Aunque la intención del pálido sol hubiese sido detenerse un poco más en el cielo, la tarde en esta pequeña isla ha caído con implacable puntualidad. Y con ella, la tormenta. Aunque la lluvia en el sur es pan de cada día, este diluvio parece harina de otro costal. Aparta el cuaderno. Cualquier frase resultará falsa si su mente está llena de otras palabras y otros momentos.
¡Cuan ruidoso es el baile del viento! ¡Qué energéticas sus piruetas de saltimbanqui!
Cuando Floreana piensa algo inadecuado, es uno de sus demonios el que lo hace por ella. Quiero quedarme aquí, ha dicho el demonio de hoy, el más desatado. Se acerca a la ventana y ve a Flavián que regresa; ella observa el movimiento de su silueta a través del frío. Y al entrar, como si adivinara sus voces internas, él le dice, empapado:
– Imposible volver a la isla grande con esta tempestad…
Floreana va en busca de una toalla.
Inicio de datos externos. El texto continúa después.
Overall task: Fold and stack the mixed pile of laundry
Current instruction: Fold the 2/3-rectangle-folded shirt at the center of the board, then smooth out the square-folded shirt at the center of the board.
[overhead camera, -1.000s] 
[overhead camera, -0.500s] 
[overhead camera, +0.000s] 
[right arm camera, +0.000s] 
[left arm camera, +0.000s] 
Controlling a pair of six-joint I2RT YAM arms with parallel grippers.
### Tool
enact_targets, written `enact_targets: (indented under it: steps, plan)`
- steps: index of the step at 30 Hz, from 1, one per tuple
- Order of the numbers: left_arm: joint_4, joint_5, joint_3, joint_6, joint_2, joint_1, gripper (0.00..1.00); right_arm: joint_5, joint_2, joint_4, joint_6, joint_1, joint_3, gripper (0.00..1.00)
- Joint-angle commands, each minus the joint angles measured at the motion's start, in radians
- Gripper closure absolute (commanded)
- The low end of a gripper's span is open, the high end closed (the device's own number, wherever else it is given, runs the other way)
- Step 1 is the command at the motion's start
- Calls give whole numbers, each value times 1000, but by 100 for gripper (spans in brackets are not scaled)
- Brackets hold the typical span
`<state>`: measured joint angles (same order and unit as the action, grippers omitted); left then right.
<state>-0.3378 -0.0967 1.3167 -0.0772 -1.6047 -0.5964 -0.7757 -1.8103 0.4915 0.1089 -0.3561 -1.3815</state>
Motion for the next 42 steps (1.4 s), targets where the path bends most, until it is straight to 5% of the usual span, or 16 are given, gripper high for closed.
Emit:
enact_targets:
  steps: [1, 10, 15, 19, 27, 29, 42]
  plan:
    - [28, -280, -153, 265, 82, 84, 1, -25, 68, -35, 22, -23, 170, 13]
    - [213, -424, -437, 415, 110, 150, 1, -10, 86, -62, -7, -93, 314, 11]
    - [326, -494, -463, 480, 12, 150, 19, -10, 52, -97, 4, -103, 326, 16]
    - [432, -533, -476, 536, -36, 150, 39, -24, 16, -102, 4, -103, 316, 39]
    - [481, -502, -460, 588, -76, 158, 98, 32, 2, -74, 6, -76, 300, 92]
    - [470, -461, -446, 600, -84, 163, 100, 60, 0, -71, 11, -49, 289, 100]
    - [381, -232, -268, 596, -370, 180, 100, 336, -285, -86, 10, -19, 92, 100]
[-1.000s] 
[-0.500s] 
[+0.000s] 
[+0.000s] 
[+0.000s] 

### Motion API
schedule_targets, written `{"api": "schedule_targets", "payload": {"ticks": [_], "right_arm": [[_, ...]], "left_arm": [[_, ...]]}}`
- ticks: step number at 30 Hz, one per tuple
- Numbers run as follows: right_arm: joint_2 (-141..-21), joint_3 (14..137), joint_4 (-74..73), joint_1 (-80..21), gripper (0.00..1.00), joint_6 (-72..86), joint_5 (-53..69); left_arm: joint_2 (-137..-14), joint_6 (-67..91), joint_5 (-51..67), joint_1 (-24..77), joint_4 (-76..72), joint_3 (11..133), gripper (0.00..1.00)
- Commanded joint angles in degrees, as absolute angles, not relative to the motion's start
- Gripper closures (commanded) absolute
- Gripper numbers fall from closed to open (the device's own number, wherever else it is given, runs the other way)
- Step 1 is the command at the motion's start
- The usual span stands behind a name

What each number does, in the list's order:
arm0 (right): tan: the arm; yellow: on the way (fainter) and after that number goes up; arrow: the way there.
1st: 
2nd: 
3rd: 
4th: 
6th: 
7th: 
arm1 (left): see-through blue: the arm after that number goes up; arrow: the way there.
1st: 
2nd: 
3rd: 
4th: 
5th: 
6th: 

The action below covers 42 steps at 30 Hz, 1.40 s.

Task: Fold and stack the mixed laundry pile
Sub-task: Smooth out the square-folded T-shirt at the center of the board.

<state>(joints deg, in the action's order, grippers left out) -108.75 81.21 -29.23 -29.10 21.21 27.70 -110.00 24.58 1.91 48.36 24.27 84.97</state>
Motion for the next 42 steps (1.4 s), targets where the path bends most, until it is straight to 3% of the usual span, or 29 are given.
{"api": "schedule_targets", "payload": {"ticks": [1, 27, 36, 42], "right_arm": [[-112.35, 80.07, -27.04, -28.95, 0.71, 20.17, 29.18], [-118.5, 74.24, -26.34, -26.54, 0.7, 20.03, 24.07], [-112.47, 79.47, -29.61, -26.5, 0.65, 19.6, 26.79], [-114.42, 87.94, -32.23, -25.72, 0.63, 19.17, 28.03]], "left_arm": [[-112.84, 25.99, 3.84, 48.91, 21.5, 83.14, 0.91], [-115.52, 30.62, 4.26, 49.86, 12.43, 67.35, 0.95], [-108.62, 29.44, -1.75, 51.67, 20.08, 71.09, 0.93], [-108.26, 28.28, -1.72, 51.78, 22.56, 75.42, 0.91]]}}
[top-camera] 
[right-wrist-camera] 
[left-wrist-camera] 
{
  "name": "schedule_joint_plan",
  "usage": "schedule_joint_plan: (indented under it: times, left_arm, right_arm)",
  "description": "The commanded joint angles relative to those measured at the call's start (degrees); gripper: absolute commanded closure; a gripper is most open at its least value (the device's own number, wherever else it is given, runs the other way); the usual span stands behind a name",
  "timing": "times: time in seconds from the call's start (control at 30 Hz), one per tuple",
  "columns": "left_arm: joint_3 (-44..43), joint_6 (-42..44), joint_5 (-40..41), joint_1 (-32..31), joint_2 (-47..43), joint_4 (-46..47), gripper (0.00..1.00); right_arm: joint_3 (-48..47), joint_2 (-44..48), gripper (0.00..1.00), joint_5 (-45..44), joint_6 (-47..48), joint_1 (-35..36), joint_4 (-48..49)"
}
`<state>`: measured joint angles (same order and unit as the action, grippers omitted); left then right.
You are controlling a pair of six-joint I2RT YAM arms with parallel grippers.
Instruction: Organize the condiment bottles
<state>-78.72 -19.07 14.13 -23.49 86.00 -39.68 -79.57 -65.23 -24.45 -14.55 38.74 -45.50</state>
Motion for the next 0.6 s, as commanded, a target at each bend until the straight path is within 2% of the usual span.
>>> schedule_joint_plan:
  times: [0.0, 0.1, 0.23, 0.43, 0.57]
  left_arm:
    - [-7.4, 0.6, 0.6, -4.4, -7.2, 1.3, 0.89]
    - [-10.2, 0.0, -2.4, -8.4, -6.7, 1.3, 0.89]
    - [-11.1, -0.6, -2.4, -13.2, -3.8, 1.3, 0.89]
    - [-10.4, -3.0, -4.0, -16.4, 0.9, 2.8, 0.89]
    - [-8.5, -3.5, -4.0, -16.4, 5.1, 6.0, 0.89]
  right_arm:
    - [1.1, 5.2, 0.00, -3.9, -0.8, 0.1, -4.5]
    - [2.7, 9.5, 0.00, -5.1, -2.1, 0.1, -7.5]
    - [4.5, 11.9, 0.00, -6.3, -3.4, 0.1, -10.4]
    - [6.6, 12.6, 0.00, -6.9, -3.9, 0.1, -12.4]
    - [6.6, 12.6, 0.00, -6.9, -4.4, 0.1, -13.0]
Mientras intenta secarse, Flavián la mira como aturdido.
– Estoy preocupado por ti -dice-, creo que estoy abusando contigo. A mí me suele suceder, pero yo duermo en cualquier parte. O son los enfermos o es el clima: alguno de ellos decide siempre por mí. Pero tú, Floreana…
– No te preocupes, yo me adapto. Ya me perdí el curanto, que era lo que me entusiasmaba. A esta hora da lo mismo. Elena supondrá que ha sido la lluvia, y sabe que estoy contigo.
– Sobre el curanto, estamos en Chiloé, yo me encargo de organizarte uno de primer nivel -Flavián suena casi alegre-. Sobre Elena, podemos llamar a la Telefónica y pedir que le lleven el recado.
Frota la toalla contra su pelo castaño, desordenándolo. Luego levanta la cabeza y contempla un momento a Floreana.